Provided information: Begin

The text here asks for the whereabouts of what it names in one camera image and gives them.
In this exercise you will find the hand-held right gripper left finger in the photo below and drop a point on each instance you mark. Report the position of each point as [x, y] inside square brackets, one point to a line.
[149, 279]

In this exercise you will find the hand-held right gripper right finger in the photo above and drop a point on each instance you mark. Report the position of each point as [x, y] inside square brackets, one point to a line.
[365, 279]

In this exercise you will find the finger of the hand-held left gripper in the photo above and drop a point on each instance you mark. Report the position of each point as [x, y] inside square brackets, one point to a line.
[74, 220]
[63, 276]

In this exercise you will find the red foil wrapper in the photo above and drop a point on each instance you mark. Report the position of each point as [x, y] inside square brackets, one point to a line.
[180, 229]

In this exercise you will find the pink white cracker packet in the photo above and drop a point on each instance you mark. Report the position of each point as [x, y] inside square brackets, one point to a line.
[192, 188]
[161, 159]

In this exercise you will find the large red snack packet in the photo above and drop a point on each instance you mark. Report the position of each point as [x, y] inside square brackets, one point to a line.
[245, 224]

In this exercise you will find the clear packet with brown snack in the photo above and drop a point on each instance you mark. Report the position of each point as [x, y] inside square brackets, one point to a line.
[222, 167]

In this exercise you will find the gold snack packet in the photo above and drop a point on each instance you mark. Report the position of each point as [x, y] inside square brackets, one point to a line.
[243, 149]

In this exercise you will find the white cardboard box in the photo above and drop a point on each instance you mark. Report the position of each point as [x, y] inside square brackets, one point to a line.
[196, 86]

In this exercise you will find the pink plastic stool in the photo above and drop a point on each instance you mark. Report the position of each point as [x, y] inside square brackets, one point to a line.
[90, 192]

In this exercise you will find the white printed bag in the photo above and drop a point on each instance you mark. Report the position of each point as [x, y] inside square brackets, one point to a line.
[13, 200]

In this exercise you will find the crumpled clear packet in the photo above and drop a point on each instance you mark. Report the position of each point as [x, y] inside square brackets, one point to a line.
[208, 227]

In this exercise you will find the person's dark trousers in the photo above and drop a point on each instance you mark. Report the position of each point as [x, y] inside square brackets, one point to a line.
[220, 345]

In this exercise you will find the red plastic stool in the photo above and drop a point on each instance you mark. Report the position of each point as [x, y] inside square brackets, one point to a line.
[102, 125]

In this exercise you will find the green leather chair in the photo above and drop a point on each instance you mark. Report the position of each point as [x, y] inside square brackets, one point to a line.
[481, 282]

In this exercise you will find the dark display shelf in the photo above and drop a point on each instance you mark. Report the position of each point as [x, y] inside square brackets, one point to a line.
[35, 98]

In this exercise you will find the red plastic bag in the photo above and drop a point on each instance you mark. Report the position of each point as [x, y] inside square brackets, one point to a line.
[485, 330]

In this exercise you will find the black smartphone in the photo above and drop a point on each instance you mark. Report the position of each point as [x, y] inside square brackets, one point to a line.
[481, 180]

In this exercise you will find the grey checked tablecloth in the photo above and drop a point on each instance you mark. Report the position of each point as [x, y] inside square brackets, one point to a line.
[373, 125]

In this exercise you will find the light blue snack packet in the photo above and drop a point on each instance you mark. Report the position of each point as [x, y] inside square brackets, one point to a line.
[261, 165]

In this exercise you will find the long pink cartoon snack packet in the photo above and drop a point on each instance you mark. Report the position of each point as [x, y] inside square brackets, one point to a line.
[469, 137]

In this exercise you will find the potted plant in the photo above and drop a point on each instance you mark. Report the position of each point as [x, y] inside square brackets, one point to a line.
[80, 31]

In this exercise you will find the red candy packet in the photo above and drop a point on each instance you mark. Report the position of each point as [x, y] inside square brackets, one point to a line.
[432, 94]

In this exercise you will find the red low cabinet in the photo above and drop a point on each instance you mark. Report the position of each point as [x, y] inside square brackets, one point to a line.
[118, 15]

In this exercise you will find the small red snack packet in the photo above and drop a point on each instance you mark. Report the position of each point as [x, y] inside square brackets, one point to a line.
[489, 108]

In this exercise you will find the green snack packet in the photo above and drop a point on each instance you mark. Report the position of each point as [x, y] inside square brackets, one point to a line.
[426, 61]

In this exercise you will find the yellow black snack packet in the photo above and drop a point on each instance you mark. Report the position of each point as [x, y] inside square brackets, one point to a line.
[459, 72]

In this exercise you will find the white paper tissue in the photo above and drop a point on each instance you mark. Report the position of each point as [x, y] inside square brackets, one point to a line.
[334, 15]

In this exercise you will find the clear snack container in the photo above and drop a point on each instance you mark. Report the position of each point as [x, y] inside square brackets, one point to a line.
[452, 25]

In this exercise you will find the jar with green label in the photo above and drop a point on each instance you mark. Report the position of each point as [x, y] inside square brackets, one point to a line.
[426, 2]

Provided information: End

What you are asked to do:
Return the data from the top line through the bottom line exactly.

Solution to this exercise:
The text here asks for the whereabouts of what it names in one camera image and gives them.
In this exercise you will find the hand-held right gripper left finger in the photo below and drop a point on each instance you mark. Report the position of each point as [x, y] inside square brackets, one point to a line.
[149, 279]

In this exercise you will find the hand-held right gripper right finger in the photo above and drop a point on each instance you mark. Report the position of each point as [x, y] inside square brackets, one point to a line.
[365, 279]

In this exercise you will find the finger of the hand-held left gripper in the photo above and drop a point on each instance you mark. Report the position of each point as [x, y] inside square brackets, one point to a line.
[74, 220]
[63, 276]

In this exercise you will find the red foil wrapper in the photo above and drop a point on each instance you mark. Report the position of each point as [x, y] inside square brackets, one point to a line.
[180, 229]

In this exercise you will find the pink white cracker packet in the photo above and drop a point on each instance you mark. Report the position of each point as [x, y] inside square brackets, one point to a line.
[192, 188]
[161, 159]

In this exercise you will find the large red snack packet in the photo above and drop a point on each instance you mark. Report the position of each point as [x, y] inside square brackets, one point to a line.
[245, 224]

In this exercise you will find the clear packet with brown snack in the photo above and drop a point on each instance you mark. Report the position of each point as [x, y] inside square brackets, one point to a line.
[222, 167]

In this exercise you will find the gold snack packet in the photo above and drop a point on each instance you mark. Report the position of each point as [x, y] inside square brackets, one point to a line.
[243, 149]

In this exercise you will find the white cardboard box in the photo above and drop a point on each instance you mark. Report the position of each point as [x, y] inside square brackets, one point to a line.
[196, 86]

In this exercise you will find the pink plastic stool in the photo above and drop a point on each instance you mark. Report the position of each point as [x, y] inside square brackets, one point to a line.
[90, 192]

In this exercise you will find the white printed bag in the photo above and drop a point on each instance you mark. Report the position of each point as [x, y] inside square brackets, one point to a line.
[13, 200]

In this exercise you will find the crumpled clear packet in the photo above and drop a point on each instance you mark. Report the position of each point as [x, y] inside square brackets, one point to a line.
[208, 227]

In this exercise you will find the person's dark trousers in the photo above and drop a point on each instance you mark. Report the position of each point as [x, y] inside square brackets, one point to a line.
[220, 345]

In this exercise you will find the red plastic stool in the photo above and drop a point on each instance you mark. Report the position of each point as [x, y] inside square brackets, one point to a line.
[102, 125]

In this exercise you will find the green leather chair in the photo above and drop a point on each instance you mark. Report the position of each point as [x, y] inside square brackets, one point to a line.
[481, 282]

In this exercise you will find the dark display shelf in the photo above and drop a point on each instance you mark. Report the position of each point as [x, y] inside square brackets, one point to a line.
[35, 98]

In this exercise you will find the red plastic bag in the photo above and drop a point on each instance you mark. Report the position of each point as [x, y] inside square brackets, one point to a line.
[485, 330]

In this exercise you will find the black smartphone in the photo above and drop a point on each instance you mark. Report the position of each point as [x, y] inside square brackets, one point to a line.
[481, 180]

In this exercise you will find the grey checked tablecloth in the photo above and drop a point on each instance you mark. Report the position of each point as [x, y] inside square brackets, one point to a line.
[373, 125]

In this exercise you will find the light blue snack packet in the photo above and drop a point on each instance you mark. Report the position of each point as [x, y] inside square brackets, one point to a line.
[261, 165]

In this exercise you will find the long pink cartoon snack packet in the photo above and drop a point on each instance you mark. Report the position of each point as [x, y] inside square brackets, one point to a line.
[469, 137]

In this exercise you will find the potted plant in the photo above and drop a point on each instance you mark. Report the position of each point as [x, y] inside square brackets, one point to a line.
[80, 31]

In this exercise you will find the red candy packet in the photo above and drop a point on each instance you mark. Report the position of each point as [x, y] inside square brackets, one point to a line.
[432, 94]

In this exercise you will find the red low cabinet in the photo above and drop a point on each instance you mark. Report the position of each point as [x, y] inside square brackets, one point to a line.
[118, 15]

In this exercise you will find the small red snack packet in the photo above and drop a point on each instance you mark. Report the position of each point as [x, y] inside square brackets, one point to a line.
[489, 108]

In this exercise you will find the green snack packet in the photo above and drop a point on each instance you mark. Report the position of each point as [x, y] inside square brackets, one point to a line.
[426, 61]

In this exercise you will find the yellow black snack packet in the photo above and drop a point on each instance you mark. Report the position of each point as [x, y] inside square brackets, one point to a line.
[459, 72]

In this exercise you will find the white paper tissue in the photo above and drop a point on each instance you mark. Report the position of each point as [x, y] inside square brackets, one point to a line.
[334, 15]

In this exercise you will find the clear snack container in the photo above and drop a point on each instance you mark. Report the position of each point as [x, y] inside square brackets, one point to a line.
[452, 25]

In this exercise you will find the jar with green label in the photo above and drop a point on each instance you mark. Report the position of each point as [x, y] inside square brackets, one point to a line.
[426, 2]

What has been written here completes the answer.